The state is one of the worst states regarding the ratio of counselors to students, according to a September CBS St. Louis article.
School of Counseling Program Chair Sarah Patterson-Mills said the ratio for school counselors to students isn’t meeting the required model of 1-250 in the state of Illinois, where the average ratio is 1-644.
Patterson-Mills helped write a bill that added funding to Illinois schools for more counselors to be available to students.
The bill, which went into effect on Aug. 28 , increases the number of school counselors to deliver services that students need to be able to succeed. Patterson-Mills said that school counselors help provide career, academic, social and emotional assistance to students in the schools.

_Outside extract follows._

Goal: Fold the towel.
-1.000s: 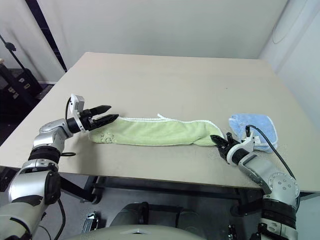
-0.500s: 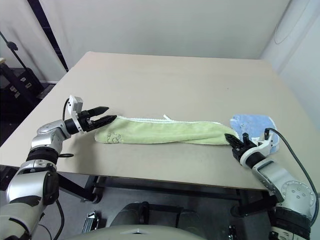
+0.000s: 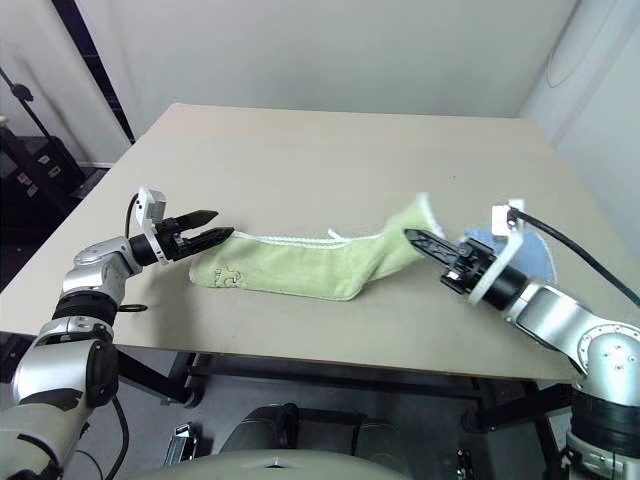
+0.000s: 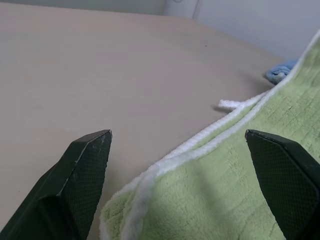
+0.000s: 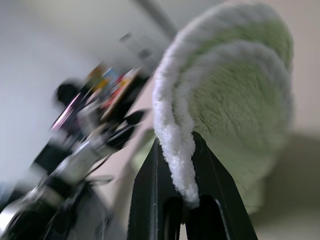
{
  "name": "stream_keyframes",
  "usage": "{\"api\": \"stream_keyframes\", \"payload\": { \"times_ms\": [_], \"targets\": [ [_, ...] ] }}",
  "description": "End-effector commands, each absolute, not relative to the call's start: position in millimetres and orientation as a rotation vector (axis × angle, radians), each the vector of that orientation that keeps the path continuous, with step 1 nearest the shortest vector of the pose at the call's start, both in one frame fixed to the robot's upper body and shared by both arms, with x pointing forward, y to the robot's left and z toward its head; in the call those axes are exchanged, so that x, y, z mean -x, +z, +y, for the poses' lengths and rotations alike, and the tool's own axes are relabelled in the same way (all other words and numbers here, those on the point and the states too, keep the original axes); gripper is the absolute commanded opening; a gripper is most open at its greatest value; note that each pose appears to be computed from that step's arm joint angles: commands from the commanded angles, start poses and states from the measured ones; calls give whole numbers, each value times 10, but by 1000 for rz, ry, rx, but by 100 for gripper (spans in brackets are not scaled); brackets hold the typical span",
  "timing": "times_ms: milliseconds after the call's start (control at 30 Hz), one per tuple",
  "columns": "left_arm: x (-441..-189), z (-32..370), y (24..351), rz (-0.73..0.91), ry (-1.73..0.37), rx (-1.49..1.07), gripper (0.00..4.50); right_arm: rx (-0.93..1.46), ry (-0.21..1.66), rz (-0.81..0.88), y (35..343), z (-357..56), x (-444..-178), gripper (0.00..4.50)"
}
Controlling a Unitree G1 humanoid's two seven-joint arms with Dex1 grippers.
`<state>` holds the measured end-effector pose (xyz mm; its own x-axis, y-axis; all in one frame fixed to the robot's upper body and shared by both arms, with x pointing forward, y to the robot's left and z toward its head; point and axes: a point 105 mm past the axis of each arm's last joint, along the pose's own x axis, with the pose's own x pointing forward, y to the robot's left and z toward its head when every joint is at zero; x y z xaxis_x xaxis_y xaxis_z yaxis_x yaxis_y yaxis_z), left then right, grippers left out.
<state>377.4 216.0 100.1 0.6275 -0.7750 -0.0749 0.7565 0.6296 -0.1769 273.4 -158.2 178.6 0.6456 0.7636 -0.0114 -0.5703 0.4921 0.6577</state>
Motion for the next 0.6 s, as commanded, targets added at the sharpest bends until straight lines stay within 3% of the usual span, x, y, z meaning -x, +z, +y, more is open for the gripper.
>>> {"api": "stream_keyframes", "payload": {
  "times_ms": [33,267,600],
  "targets": [
    [-3833,2118,1146,107,-898,97,450,-589,901,384,1687,-1279,-2828,4],
    [-3832,2100,1159,92,-903,101,450,-482,969,477,1337,-826,-2966,4],
    [-3826,2072,1206,74,-925,115,450,-371,954,538,995,-595,-3098,4]
  ]
}}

She also said that test scores and attendance increase and behavioral issues decrease.
According to a Lindenwood press release, the State General Assembly passed another bill in August that would reformulate the way Illinois schools from kindergarten through high school are funded.
“Every Student Succeeds Act is reformulating funding in the schools,” Patterson-Mills said.
The Every Student Succeeds Act was signed by President Obama in 2015 and replaced No Child Left Behind, according to the Department of Education’s website. The new law “builds on key areas of progress in recent years, made possible by the efforts of educators, communities, parents and students across the country.”
Patterson-Mills also said that Chicago-area schools have a fair number of counselors available to their students, but the southern part of Illinois is not as consistent.
According to the summary of the White Paper that the language was drafted on, “School Counselors are vital for all students’ successes, when afforded the necessary district resources.”
The document also states that the positive impact of the school counsel on student achievement has been evident for decades.
“I would like to see the 1-250 ratio,” Patterson-Mills said. “But what is realistic is cutting the 644 in half. Making K-12 counselors widely available is important because development needs to start far earlier than in high school.”